Monitoring and disaster recovery

  • Provide rich instrumentation for likely failures and failure events to report the situation to operations staff. For failures that are likely but have not yet occurred, provide sufficient data to enable operations staff to determine the cause, mitigate the situation, and ensure that the system remains available. For failures that have already occurred, the application should return a suitable error message to the user but attempt to continue running, albeit with reduced functionality. In all cases, the monitoring system should capture comprehensive details to enable operations staff to effect a quick recovery, and if necessary for designers, and developers to modify the system to prevent the situation from arising again.

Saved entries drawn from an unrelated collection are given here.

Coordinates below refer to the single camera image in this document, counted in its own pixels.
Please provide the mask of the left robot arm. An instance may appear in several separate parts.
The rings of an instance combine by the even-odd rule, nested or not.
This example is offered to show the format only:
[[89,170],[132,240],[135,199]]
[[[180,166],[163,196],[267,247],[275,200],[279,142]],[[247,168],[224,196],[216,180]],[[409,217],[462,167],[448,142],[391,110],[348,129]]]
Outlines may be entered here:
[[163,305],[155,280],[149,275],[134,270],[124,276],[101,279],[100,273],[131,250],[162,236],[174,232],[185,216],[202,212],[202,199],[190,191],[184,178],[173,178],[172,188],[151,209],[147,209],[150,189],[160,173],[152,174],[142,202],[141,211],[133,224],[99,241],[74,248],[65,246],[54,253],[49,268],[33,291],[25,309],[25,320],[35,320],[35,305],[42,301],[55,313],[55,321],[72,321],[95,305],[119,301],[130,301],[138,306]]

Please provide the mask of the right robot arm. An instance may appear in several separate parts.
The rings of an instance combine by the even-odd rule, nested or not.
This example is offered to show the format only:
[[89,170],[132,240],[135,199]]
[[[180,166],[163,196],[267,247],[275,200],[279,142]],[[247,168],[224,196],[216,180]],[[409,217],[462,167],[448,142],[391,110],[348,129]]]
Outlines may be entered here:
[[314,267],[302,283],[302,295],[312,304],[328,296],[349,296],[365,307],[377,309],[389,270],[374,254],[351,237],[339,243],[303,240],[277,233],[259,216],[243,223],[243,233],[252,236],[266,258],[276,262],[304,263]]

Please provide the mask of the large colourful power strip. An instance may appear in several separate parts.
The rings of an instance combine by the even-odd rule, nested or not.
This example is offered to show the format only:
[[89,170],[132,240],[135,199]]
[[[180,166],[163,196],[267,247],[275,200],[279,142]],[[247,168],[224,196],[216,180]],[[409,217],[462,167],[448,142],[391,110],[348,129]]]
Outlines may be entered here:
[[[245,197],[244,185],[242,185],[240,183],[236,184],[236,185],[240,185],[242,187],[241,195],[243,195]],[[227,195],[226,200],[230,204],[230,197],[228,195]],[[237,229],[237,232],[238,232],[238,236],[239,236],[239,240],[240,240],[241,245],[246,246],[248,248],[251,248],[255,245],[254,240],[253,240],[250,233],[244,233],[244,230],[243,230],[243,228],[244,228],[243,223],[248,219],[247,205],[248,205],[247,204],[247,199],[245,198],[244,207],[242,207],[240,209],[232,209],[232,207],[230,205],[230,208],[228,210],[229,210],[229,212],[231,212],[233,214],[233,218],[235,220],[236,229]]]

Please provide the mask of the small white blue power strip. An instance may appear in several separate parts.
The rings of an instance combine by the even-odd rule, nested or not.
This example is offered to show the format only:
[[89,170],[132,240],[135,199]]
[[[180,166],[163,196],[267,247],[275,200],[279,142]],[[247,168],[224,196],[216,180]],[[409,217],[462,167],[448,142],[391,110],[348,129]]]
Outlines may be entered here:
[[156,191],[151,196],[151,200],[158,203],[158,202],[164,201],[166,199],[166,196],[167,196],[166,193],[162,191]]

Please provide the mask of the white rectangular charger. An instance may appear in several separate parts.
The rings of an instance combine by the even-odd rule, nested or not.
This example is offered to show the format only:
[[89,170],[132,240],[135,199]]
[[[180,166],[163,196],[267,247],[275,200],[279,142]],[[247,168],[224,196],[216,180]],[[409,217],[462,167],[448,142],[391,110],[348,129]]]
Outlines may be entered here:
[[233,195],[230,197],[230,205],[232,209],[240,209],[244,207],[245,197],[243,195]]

  • Monitor system health by implementing checking functions. The health and performance of an application can degrade over time without being noticeable until it fails. One way to guard against this is to implement probes or check functions that are executed regularly from outside the application. These checks can be as simple as measuring response time for the application as a whole, for individual parts of the application, for individual services that the application uses, or for individual components. Check functions can execute processes to ensure they produce valid results, measure latency and check availability, and extract information from the system.
  • Regularly test all failover and fallback systems to ensure they are available and operate as expected. Changes to systems and operations may affect failover and fallback functions, but the impact may not be detected until the main system fails or becomes overloaded. It is good practice to test it before it is required to compensate for a live problem at runtime.
  • Test the monitoring systems. Automated failover and fallback systems, and manual visualization of system health and performance by using dashboards all depend on the monitoring and instrumentation functioning correctly. If these elements fail, miss critical information, or report inaccurate data then an operator might not realize that the system is unhealthy or failing.
  • Track the progress of long running workflows and retry on failure. Long running workflows are often composed of multiple steps. When designing these types of workflows ensure that each step is independent and can be retried to minimize the chance that the entire workflow will need to be rolled back or that multiple compensating transactions need to be executed. Monitor and manage the progress of long-running workflows by implementing a pattern such as Scheduler Agent Supervisor. For more information, see the Scheduler Agent Supervisor Pattern page on the Microsoft website.
  • Plan for disaster recovery. Ensure there is a documented, agreed, and fully tested plan for recovery from any type of failure that may render part or all of the main system unavailable. Test the procedures regularly and ensure that all operations staff are familiar with the process.